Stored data
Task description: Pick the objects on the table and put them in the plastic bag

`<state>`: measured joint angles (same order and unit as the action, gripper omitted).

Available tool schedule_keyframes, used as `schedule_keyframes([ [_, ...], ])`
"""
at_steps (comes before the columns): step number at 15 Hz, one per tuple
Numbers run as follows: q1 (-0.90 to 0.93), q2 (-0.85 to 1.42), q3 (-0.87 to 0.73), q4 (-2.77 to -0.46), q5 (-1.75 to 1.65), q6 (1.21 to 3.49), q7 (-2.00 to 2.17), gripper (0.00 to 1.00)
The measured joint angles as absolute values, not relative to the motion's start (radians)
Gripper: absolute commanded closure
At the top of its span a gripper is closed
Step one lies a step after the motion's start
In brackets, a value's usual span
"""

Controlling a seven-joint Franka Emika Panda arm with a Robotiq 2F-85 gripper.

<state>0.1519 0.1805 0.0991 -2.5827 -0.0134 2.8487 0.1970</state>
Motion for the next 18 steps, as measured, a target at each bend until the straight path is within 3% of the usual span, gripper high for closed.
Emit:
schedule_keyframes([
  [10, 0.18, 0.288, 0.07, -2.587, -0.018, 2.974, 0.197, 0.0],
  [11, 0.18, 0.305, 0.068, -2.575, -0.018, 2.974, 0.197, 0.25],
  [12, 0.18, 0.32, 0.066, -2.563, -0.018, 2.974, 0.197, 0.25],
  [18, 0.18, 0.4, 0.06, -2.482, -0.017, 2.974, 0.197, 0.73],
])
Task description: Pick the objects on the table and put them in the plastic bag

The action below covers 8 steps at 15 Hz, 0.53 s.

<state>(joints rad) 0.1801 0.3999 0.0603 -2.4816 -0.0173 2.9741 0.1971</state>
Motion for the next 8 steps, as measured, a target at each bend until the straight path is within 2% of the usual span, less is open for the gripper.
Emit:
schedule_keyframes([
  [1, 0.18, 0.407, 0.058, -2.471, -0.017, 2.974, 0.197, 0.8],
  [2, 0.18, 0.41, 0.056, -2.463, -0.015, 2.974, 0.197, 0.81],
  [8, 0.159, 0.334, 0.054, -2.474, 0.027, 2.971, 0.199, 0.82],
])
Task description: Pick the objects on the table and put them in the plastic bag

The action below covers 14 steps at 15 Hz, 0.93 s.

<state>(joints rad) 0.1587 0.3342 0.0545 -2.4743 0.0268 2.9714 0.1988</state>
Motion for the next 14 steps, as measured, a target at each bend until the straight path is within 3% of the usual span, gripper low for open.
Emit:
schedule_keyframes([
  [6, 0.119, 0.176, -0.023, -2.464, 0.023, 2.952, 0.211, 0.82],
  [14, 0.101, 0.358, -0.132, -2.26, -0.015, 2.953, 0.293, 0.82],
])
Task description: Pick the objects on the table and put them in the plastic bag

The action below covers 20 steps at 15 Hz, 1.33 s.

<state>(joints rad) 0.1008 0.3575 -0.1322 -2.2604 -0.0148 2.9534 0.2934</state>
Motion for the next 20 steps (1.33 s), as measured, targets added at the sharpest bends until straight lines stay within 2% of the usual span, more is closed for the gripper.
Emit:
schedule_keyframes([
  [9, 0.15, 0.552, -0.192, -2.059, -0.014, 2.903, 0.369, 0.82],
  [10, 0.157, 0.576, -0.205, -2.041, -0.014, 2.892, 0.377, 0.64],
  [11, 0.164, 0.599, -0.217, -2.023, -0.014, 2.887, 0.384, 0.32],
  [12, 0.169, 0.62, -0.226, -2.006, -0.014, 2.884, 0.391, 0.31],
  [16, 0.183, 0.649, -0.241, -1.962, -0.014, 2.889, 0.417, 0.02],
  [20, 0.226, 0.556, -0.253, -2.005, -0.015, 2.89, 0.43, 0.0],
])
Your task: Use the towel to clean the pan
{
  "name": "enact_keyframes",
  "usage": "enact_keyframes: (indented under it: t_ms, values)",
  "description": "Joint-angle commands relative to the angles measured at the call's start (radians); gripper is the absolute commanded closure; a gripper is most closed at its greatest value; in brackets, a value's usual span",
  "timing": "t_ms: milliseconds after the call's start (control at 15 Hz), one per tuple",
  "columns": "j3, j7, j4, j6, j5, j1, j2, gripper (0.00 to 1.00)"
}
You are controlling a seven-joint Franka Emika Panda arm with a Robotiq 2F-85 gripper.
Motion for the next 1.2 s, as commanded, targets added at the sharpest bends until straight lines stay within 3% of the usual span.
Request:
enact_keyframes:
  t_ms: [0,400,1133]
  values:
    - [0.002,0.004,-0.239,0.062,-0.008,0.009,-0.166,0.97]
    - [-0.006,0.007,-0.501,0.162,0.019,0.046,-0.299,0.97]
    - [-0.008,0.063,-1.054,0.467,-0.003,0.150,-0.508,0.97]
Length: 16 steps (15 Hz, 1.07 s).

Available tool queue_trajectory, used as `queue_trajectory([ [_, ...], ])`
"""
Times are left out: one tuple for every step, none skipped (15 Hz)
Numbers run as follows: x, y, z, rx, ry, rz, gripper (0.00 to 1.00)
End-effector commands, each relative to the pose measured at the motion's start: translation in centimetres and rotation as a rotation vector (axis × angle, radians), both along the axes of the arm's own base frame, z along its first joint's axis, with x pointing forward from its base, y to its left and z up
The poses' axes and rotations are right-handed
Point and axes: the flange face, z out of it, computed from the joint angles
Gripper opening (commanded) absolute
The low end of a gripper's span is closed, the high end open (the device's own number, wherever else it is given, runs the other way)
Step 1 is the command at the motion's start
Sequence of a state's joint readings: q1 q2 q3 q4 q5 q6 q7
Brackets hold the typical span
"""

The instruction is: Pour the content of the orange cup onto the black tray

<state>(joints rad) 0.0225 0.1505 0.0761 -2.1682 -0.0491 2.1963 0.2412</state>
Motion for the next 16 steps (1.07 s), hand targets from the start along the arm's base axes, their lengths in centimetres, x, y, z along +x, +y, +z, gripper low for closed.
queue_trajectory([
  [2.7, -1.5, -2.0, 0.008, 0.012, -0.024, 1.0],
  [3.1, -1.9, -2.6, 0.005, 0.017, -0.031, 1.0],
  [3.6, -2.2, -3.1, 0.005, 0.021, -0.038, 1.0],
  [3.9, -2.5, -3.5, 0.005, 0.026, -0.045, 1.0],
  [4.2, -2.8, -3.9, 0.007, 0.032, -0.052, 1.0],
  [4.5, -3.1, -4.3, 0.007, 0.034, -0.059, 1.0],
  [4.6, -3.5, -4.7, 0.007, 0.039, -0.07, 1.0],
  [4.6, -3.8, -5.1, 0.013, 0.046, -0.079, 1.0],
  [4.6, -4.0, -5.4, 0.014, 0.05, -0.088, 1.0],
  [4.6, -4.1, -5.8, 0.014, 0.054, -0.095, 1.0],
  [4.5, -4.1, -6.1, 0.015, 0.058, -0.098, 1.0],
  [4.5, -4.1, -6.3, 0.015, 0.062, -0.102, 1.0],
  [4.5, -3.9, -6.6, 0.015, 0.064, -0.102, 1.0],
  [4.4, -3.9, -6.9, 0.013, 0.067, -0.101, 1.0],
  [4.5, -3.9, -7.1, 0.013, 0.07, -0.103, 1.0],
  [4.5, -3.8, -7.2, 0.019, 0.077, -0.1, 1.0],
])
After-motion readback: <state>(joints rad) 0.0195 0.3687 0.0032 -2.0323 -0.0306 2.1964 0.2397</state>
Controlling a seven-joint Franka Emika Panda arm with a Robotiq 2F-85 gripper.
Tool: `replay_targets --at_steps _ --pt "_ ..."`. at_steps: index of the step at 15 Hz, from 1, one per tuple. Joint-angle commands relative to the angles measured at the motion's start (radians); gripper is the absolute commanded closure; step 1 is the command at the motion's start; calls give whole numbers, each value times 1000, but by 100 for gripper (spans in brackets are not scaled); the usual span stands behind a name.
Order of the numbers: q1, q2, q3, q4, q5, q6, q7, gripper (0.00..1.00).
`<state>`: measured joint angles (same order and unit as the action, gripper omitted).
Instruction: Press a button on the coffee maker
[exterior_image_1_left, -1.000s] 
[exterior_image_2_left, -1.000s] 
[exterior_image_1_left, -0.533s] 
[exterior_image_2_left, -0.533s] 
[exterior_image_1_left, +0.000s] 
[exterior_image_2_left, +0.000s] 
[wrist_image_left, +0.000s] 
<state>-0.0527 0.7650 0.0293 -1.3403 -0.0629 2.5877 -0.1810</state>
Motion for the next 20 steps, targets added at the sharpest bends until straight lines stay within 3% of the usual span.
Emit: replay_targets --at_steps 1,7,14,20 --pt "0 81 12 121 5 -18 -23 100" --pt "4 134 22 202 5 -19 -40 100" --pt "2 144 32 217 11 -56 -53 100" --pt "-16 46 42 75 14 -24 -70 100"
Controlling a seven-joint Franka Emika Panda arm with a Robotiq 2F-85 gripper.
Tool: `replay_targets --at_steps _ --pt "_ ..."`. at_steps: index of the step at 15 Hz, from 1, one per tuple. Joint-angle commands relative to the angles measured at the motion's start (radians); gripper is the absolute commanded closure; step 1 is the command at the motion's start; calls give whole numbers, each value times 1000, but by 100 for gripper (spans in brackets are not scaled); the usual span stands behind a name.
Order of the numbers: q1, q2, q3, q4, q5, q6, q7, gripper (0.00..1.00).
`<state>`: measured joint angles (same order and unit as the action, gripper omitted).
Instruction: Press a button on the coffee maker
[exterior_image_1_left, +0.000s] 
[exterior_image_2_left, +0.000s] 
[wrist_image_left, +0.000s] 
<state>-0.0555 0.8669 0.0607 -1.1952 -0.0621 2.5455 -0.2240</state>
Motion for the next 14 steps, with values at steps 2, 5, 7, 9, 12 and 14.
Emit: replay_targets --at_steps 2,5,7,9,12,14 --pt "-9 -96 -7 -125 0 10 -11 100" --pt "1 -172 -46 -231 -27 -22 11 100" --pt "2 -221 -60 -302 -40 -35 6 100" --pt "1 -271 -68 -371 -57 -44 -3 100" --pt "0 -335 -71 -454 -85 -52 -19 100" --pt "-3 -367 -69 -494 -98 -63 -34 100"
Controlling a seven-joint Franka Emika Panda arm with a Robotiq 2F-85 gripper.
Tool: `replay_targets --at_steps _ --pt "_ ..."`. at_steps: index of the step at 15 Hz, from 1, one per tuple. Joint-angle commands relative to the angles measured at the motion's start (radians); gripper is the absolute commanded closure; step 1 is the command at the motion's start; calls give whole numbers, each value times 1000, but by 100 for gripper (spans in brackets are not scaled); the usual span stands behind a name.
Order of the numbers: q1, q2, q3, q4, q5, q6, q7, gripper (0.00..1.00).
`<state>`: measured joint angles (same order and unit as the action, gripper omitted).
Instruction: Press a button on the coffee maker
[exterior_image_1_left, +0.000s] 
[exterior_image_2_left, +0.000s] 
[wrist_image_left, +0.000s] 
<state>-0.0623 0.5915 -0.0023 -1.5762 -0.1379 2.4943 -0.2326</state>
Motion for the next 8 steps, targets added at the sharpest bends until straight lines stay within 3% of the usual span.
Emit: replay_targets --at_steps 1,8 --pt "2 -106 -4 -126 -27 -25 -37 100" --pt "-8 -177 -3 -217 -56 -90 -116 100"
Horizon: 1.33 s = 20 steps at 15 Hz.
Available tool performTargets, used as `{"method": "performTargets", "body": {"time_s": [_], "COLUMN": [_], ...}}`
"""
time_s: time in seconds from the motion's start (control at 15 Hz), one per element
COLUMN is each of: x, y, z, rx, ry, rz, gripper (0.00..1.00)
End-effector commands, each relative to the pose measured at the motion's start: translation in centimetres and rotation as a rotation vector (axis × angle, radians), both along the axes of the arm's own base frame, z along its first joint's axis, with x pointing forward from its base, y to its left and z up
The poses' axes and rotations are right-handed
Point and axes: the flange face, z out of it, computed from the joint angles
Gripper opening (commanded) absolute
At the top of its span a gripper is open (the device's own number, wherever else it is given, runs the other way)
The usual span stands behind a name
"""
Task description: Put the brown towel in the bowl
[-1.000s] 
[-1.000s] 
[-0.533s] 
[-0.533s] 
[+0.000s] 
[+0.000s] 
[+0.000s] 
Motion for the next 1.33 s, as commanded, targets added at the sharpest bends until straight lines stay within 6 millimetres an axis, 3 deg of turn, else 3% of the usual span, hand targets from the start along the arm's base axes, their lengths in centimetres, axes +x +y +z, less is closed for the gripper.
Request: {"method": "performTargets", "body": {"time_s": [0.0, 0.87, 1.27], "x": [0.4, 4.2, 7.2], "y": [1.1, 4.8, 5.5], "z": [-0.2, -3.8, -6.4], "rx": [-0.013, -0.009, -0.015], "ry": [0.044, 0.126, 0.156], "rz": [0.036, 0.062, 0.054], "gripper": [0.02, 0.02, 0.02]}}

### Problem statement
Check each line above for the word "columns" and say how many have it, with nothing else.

### Problem solution
2